BGH erlaubt Dashcamvideos als Beweismittel nach Verkehrsunfall
Der Bundesgerichtshof (BGH) hat die Verwendung von kurzen Dashcamaufnahmen als Beweismittel vor Gericht zur Klärung von Verkehrsunfällen für zulässig erklärt. "Dashcams dürfen bei Verkehrsunfällen als Beweismittel verwertet werden", entschied der BGH am Dienstag in Karlsruhe. Die Aufnahmen der kleinen Kameras verstießen zwar gegen das Datenschutzrecht der Gefilmten und seien somit verboten. Kurze Unfallaufzeichnungen seien aber gleichwohl verwertbar, weil Unfallbeteiligte ohnehin Angaben zu Person, Versicherung und Führerschein machen müssten. (Az. VI ZR 233/17)
Im Streitfall waren zwei Autofahrer in Magdeburg beim Linksabbiegen auf zwei nebeneinander verlaufenden Abbiegespuren seitlich zusammengestoßen. Auf der linken Spur fuhr ein Wagen mit Dashcam und auf der Spur daneben das andere Auto. Bei der Kollision gab es einige Kratzer und Dellen, der Schaden lag bei 1730 Euro.

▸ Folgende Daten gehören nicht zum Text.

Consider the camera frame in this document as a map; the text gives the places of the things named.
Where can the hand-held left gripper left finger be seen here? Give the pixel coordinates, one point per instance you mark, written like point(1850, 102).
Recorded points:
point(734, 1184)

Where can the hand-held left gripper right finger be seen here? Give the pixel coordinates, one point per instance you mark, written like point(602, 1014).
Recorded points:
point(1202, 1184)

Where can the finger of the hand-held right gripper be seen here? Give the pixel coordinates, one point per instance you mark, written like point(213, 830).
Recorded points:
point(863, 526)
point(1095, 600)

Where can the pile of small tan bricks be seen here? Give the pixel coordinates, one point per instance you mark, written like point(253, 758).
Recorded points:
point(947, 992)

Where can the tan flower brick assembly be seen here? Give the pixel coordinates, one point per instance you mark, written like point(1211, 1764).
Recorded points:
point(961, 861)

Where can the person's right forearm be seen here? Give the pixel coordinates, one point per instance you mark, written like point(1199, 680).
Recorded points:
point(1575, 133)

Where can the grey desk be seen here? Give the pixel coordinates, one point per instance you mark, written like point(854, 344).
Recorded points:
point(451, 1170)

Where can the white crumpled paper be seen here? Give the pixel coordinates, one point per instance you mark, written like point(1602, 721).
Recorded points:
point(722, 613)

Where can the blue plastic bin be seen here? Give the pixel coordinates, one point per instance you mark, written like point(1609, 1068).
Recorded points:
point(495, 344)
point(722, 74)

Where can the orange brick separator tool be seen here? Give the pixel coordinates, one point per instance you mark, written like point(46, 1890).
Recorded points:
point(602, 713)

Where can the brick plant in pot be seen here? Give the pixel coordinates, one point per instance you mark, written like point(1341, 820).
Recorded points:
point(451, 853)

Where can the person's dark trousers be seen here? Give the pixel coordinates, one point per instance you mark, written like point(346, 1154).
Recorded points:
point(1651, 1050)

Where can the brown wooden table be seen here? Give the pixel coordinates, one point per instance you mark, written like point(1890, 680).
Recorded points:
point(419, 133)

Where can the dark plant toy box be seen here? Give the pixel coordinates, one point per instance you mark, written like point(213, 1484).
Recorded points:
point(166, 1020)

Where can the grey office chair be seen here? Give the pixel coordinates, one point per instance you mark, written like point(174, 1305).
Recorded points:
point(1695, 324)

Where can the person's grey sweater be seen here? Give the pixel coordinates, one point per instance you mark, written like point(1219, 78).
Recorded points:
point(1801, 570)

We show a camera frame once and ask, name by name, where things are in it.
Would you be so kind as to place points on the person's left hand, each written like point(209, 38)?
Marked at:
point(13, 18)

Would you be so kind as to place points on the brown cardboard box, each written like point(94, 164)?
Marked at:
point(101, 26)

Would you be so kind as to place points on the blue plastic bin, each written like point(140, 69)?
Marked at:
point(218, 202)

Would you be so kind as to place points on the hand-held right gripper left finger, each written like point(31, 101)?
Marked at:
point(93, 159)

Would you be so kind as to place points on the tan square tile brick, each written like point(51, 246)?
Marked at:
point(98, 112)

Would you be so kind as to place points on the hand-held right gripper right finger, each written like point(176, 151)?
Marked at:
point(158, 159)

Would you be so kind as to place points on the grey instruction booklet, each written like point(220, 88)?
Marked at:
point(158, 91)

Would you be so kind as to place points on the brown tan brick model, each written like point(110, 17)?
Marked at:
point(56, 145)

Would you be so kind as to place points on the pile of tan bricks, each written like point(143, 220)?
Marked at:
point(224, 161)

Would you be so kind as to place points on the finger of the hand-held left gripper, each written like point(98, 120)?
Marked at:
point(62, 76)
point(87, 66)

Der Fahrer des Wagens mit Dashcam wollte mit den Aufnahmen seiner kleinen Videokamera beweisen, dass der Unfallgegner seine Spur verlassen und ihn aufgefahren hatte. Das Landgericht Magdeburg ließ die Bilder aber wegen Verstoßes gegen das Datenschutzrecht nicht als Beweismittel zu.
Der BGH hob diese Entscheidung nun auf und erklärte Aufnahmen von Dashcams in solchen Fällen für verwertbar. Es bleibe zwar dabei, das dauerhaftes Filmen des öffentlichen Verkehrs weiterhin gegen den Datenschutz verstoße und als Ordnungswidrigkeit oder gar Straftat verfolgt werden könne.
Dieser Verstoß führt laut BGH aber in Zivilprozessen zu Verkehrsunfällen nicht ohne Weiteres zu einem Beweisverwertungsverbot von "kurzen, anlassbezogenen Aufzeichnungen". Begründung: Eine "wirksame Rechtspflege" habe in solchen Fällen Vorrang vor dem Datenschutz des Unfallgegners. Zudem bewegten sich die Gefilmten freiwillig im öffentlichen Straßenraum und müssten bei Unfällen Angaben zu ihrer Person, ihrem Auto, zur Versicherung und zum Unfallhergang machen. Insoweit wiege der Eingriff in ihr Persönlichkeitsrecht, wie etwa Aufnahmen von ihrem Autokennzeichen, weniger schwer.
Das Urteil führt dem Klägervertreter Volkert Vorwerk zufolge die Dashcamnutzer gleichwohl in schwierige Situationen: Bei einem Verkehrsunfall könnte etwa der Unfallgegner die Polizei auf die Kamera in dem anderen Auto hinweisen. Dessen Besitzer könnte die Aufnahmen dann zwar vor Gericht verwenden, wenn er sich im Recht glaubt, müsste aber wegen Verstoßes gegen das Datenschutzrecht eine Geldbuße befürchten, falls die Kamera im Dauerbetrieb lief.
Sollte der Besitzer der Dashcam eindeutig an dem Unfall schuld sein, könnte der Unfallgegner die Polizei zudem um die sofortige Sicherung der Aufnahmen bitten. Dann wäre der Besitzer der Kamera für deren Einsatz doppelt bestraft. Die Deutsche Polizeigewerkschaft (DPolG) begrüßte das Urteil. Es führe zu mehr Rechtssicherheit, erklärte Gewerkschaftschef Rainer Wendt. Die Kameras könnten auch zum Nachweis von Verkehrsstraftaten wie Nötigungen durch Drängler dienen, für die es bislang "allein das brüchige Beweismittel der Aussage des Genötigten" gebe.
Der netzpolitische Sprecher der Grünen-Bundestagsfraktion,Konstantin von Notz, sagte nach Information von BERLINER TAGESZEITUNG, immer kostengünstigere moderne Technik dürfe nicht "zu einer faktischen Totalüberwachung des öffentlichen Raums führen. "Datenschutz ist eben nicht der reine Schutz von Daten, sondern der Schutz unserer Privatheit."
Der Automobilclub ACV warb für einen standardisierten Aufnahmemodus: Er solle die Auslesbarkeit der Daten erst durch eine gerichtliche Anordnung ermöglichen, erklärte AVC-Sprecher Jürgen Koglin. Nach Angaben des Branchenverbands Bitkom wurden in den vergangenen drei Jahren rund 150.000 Dashcams in Deutschland verkauft.